I’m Paul Herron, a full-stack developer and technical manager.
I focus mainly on back-end development with tools like Symfony
and devops with tools like Docker

Making a Vim 'save' key by remapping caps lock

by Paul Herron on 28 August 2013

Most Vim users, if they’re going to remap their caps lock key to do something more useful, seem to map it to Esc or to <Ctrl>. Either option is handy because those keys are so commonly used in Vim, so it makes sense to assign one of them to a big key that’s on the home row. It makes even more sense when you look back at the old terminal keyboard that inspired the Vi shortcuts, and see that’s where these keys started out.

All fine, but I’d argue the benefits from a setup like that are pretty marginal. I’m happy to keep reaching for those keys if I could just map caps lock to something a little more specialsed - namely to run the :w command.

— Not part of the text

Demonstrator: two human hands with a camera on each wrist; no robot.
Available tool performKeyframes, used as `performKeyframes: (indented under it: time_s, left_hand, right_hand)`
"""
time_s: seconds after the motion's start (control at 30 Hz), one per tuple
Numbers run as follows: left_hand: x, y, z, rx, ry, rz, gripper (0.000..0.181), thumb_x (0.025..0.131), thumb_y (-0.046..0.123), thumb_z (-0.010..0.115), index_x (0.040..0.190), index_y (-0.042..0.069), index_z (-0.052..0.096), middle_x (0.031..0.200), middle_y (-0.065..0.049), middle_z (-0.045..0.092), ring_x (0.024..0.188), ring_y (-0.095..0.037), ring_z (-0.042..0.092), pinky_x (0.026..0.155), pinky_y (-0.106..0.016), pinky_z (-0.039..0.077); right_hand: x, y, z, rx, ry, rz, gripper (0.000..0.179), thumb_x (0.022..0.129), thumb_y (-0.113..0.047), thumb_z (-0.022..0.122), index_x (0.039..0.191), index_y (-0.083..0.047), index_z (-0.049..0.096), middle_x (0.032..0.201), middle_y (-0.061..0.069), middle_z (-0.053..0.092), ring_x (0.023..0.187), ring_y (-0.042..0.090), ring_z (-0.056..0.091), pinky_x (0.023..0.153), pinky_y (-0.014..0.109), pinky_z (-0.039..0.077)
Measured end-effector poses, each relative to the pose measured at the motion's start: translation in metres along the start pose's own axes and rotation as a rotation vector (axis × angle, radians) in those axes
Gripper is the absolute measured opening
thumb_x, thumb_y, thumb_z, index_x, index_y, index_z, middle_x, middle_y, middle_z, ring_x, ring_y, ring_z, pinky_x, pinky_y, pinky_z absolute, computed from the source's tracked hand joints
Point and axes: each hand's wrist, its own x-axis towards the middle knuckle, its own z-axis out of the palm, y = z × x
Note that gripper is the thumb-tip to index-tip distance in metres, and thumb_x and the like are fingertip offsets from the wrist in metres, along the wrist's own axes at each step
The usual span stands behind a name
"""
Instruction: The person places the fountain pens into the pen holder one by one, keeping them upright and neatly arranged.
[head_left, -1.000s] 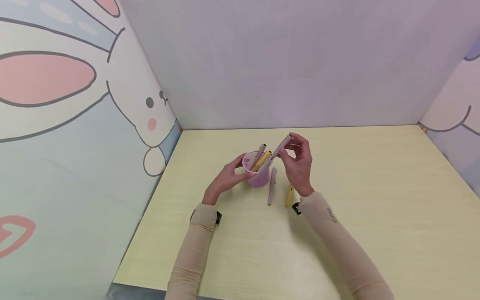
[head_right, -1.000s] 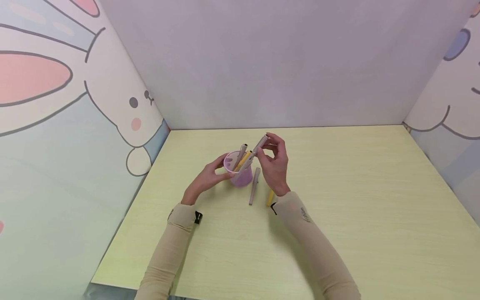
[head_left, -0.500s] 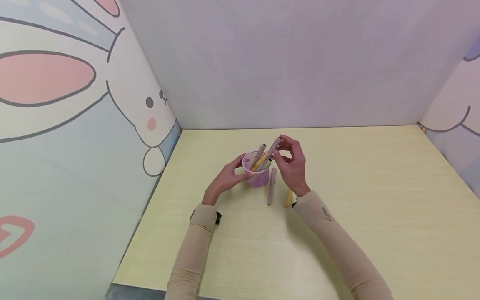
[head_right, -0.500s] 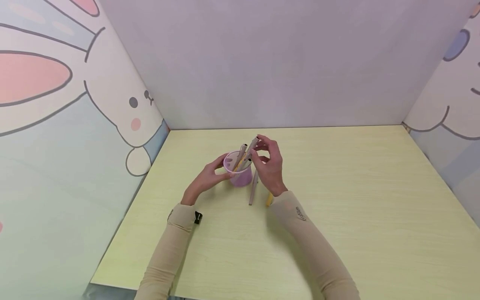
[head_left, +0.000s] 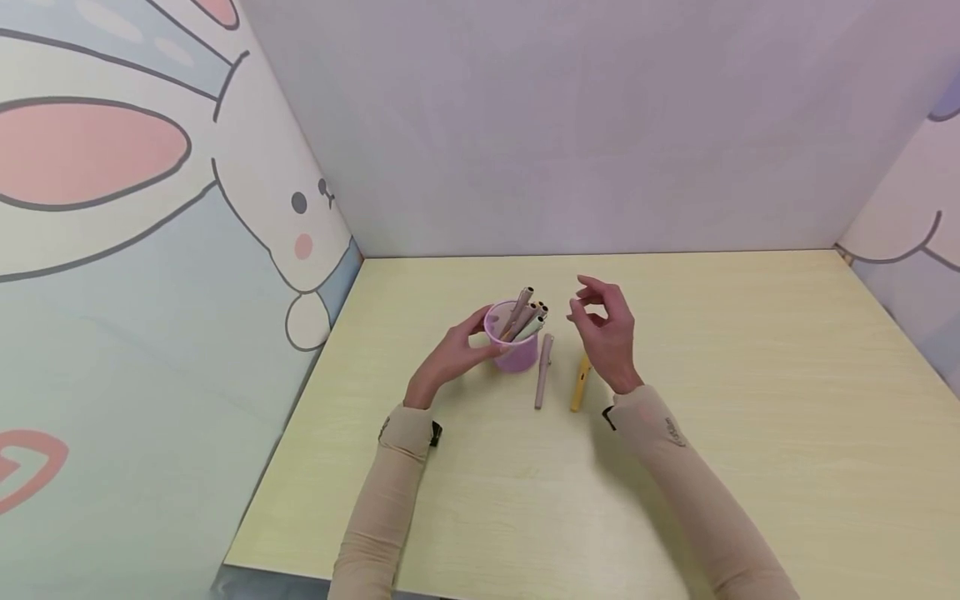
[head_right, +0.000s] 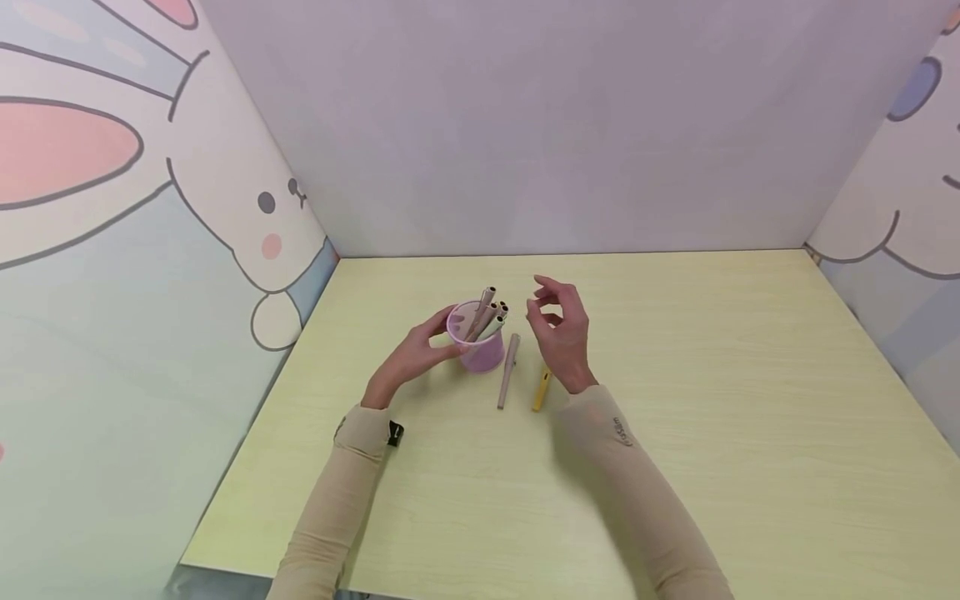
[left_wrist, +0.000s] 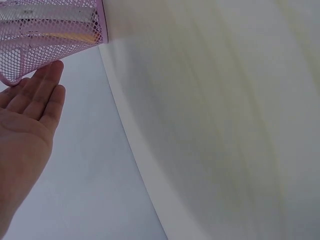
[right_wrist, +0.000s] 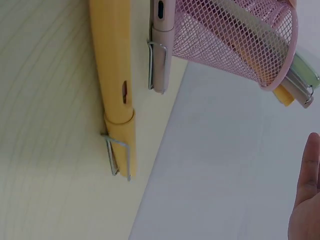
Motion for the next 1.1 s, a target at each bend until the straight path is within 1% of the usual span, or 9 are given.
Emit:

As a web developer I need to hit save many times a day, and it always seems odd that Vim — such a champion of reduced keystrokes — makes me do this merry dance of <Esc><Shift>;w<CR> before I can view my changes in a Web browser. Certainly there are other options — I could rig something up to make Vim save the file when losing focus, for example — but that’s always felt a little clumsy to me. Maybe I’m editing a huge file which I definitely don’t want to save each time I lose focus, or maybe I want to keep focus solely on one file but save regularly to avoid losing progress.

So, I’m happy to keep saving manually; I just want to do it in fewer keystrokes. Here’s how to set that up very easily…

Remapping caps lock

OS X lets you remap caps lock, but sadly only to a handful of other modifier keys like <Ctrl> and <Shift>. That’s no good to us here, because Vim can’t bind a command to a modifier key alone. We need to map caps lock to a regular key instead, so we can attach a Vim command to it.

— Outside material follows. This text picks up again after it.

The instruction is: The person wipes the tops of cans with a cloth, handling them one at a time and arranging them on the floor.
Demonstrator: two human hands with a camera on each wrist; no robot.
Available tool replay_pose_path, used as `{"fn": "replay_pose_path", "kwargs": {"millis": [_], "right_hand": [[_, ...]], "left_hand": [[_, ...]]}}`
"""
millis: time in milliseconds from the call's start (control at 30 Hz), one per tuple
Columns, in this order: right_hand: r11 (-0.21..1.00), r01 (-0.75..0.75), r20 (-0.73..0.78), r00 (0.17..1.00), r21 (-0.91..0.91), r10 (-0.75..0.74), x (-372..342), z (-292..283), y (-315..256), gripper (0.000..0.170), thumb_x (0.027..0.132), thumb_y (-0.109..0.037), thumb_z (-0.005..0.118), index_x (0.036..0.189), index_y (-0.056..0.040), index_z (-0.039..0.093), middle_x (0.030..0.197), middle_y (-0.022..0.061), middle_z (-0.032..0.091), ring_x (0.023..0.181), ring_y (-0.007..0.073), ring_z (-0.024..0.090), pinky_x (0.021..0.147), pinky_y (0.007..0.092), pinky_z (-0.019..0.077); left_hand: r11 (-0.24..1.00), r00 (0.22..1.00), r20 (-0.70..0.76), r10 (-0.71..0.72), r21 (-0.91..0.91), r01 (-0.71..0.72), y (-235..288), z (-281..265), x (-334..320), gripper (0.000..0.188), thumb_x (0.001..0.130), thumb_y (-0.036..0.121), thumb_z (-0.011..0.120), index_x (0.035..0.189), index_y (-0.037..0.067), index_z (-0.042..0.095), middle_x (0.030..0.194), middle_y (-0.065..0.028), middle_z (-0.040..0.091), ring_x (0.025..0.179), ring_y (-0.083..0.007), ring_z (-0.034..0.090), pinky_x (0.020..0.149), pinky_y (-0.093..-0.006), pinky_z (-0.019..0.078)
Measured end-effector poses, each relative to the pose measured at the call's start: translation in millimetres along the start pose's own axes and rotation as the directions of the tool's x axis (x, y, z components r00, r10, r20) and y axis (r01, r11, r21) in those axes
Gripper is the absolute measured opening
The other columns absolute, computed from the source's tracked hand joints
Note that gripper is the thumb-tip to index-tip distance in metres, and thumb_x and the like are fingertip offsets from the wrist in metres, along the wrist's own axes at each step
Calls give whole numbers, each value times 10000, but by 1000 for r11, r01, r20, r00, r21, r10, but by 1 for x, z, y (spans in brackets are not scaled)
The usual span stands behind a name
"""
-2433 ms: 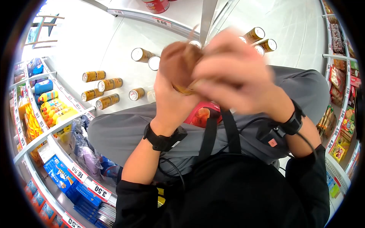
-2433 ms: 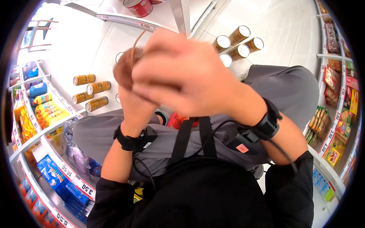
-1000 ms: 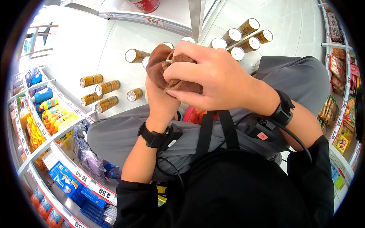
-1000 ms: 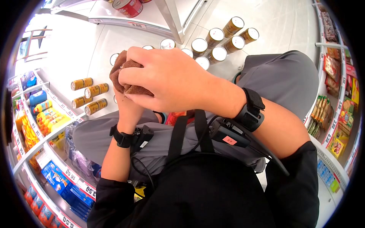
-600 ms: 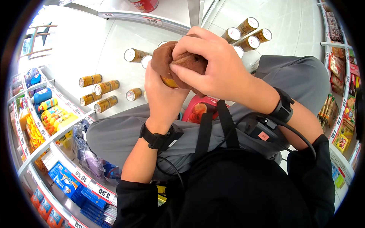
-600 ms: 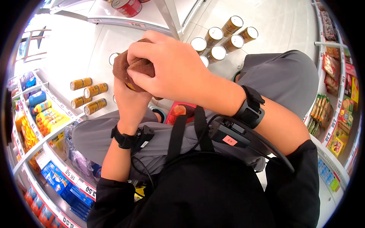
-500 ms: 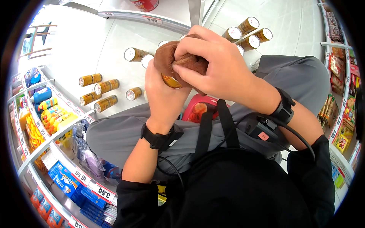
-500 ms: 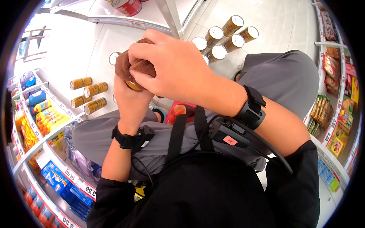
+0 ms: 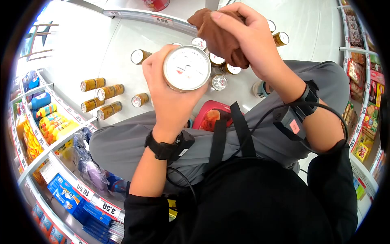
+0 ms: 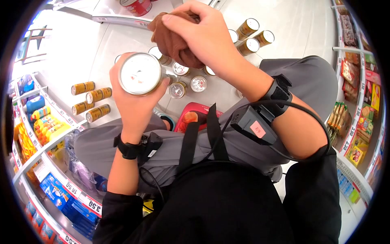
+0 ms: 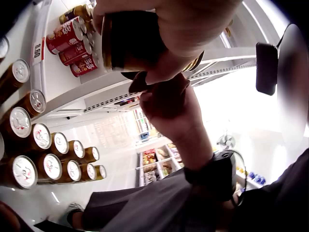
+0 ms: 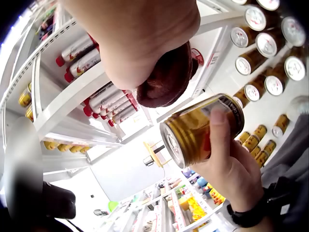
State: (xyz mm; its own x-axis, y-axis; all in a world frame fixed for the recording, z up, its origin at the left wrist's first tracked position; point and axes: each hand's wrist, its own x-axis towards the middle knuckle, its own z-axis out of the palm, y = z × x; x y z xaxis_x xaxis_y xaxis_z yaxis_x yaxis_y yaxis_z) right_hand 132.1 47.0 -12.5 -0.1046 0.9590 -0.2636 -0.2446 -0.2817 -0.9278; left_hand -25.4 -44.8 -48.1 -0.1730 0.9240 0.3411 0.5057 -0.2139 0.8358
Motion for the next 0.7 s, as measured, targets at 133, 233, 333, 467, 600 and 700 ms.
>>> {"fn": "replay_pose_path", "kwargs": {"millis": [133,233,333,467,600,700], "right_hand": [[946,275,241,943,-169,-231,-3,0,17,247,891,-254,705,955,-20,659,878,45,683,826,79,610,733,237,481],[836,425,398,874,-348,-279,-18,5,28,190,948,-216,644,1014,-43,604,901,7,637,819,47,581,702,201,466],[711,583,460,794,-392,-398,-25,11,34,161,946,-183,628,991,-33,590,902,28,603,830,80,563,731,233,454],[631,653,533,740,-420,-411,-21,21,32,173,932,-181,633,985,-24,584,916,49,577,847,109,550,758,257,445],[780,426,497,850,-457,-173,-15,28,34,195,947,-212,616,976,-20,589,884,41,620,819,84,571,726,244,470],[851,268,500,866,-452,-7,-7,28,37,207,957,-222,600,988,-17,596,849,38,639,794,64,579,703,231,483]], "left_hand": [[710,941,172,-290,-621,332,8,-11,3,793,701,72,863,1340,-9,400,1217,-105,541,1139,-181,563,934,-328,510],[522,914,217,-344,-765,378,8,-13,-1,775,722,44,843,1350,6,390,1208,-94,545,1129,-176,564,941,-326,505],[390,874,286,-393,-808,440,0,-18,-6,746,736,20,824,1345,18,394,1207,-85,540,1123,-173,559,960,-326,490],[294,837,339,-429,-824,485,-2,-25,-8,662,786,28,770,1336,29,401,1205,-81,534,1143,-178,538,993,-336,458],[221,827,359,-432,-847,483,-6,-32,-11,629,818,54,724,1356,25,399,1215,-95,533,1154,-193,530,1011,-350,440],[236,836,349,-424,-848,474,-11,-38,-13,614,834,87,706,1365,19,405,1223,-106,534,1153,-205,533,1032,-356,424]]}}
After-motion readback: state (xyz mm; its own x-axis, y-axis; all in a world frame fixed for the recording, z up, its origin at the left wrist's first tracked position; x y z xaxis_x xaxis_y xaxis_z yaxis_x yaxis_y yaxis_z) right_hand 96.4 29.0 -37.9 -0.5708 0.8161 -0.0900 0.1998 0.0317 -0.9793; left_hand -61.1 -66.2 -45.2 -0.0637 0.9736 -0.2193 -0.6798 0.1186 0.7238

That’s easily done on a Mac with PCKeyboardHack. I used it to make caps lock act as the <F2> key on the (possibly naive) assumption that <F2> doesn’t do anything special in Vim, so repurposing it in this way won’t break anything.

Set caps lock to fire keycode 120 in PCKeyboardHack

Creating the mapping in .vimrc

Hitting caps lock should now be registering as a press of <F2>. That’s easily verified in Vim by pressing : to enter the command line, then pressing caps lock. You should see something like:

:<F2>

If that’s worked, it should be a case of entering a couple of mappings for <F2> in ~/.vimrc:

nmap <F2> :w<CR>" Bind caps lock to save a file (assuming PCKeyboardHack or similar was used to map caps lock to F2)
imap <F2> <Esc>:w<CR>" As above, but from insert mode

Finally, source that file to make these mappings take effect:

:so ~/.vimrc

It’s nice being able to just whack a big button to save your changes. It feels natural - so much so that I find myself doing that in lots of other apps too, even in places like Google Docs. I’m pretty sure I could declare some useful mappings in these other apps too, although I haven’t looked into this yet.